What the task requires:
Starting at the first line of the data below, repeat each line word for word up to and including the line with "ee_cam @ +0".

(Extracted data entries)

· · · ·

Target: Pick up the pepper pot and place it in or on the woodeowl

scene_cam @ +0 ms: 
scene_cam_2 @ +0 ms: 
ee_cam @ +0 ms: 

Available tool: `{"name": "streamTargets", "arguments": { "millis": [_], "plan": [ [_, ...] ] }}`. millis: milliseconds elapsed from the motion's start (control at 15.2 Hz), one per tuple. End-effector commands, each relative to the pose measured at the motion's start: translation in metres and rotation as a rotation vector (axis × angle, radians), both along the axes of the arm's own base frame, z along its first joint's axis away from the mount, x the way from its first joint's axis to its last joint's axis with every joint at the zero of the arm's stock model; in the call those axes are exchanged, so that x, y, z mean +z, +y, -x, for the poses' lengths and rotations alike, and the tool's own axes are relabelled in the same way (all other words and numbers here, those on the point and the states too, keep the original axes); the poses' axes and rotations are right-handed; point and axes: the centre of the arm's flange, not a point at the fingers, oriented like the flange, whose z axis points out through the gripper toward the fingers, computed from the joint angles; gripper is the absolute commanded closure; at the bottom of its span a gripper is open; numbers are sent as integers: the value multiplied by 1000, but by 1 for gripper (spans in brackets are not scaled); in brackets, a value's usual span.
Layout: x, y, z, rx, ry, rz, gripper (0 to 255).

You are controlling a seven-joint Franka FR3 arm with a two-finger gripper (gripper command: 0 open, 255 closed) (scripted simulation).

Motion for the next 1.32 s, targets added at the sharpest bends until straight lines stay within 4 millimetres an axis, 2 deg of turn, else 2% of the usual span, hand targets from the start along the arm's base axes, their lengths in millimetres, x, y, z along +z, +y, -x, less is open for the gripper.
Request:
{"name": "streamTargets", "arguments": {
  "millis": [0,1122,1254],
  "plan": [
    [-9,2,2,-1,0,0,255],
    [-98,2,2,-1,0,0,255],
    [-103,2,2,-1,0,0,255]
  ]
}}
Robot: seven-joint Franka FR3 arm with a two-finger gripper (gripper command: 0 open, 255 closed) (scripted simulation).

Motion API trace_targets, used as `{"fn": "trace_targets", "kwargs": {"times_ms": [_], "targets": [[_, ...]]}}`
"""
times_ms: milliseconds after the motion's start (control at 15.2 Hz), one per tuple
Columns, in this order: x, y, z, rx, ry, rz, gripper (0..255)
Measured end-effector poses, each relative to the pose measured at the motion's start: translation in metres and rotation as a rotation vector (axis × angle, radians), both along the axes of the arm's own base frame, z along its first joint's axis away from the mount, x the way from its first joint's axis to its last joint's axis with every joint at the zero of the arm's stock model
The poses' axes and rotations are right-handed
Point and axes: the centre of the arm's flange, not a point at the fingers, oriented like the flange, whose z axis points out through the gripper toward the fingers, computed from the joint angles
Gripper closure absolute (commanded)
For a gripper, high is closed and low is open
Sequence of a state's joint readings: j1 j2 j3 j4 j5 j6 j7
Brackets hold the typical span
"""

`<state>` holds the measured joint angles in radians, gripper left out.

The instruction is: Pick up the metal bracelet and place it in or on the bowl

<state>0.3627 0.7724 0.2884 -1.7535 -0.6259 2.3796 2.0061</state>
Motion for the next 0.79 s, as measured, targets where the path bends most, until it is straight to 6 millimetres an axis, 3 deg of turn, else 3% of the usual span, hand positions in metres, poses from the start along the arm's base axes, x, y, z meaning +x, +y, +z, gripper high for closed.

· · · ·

Exercise result:
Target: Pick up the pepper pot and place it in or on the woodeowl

scene_cam @ +0 ms: 
scene_cam_2 @ +0 ms: 
ee_cam @ +0 ms: 

This exercise is now complete.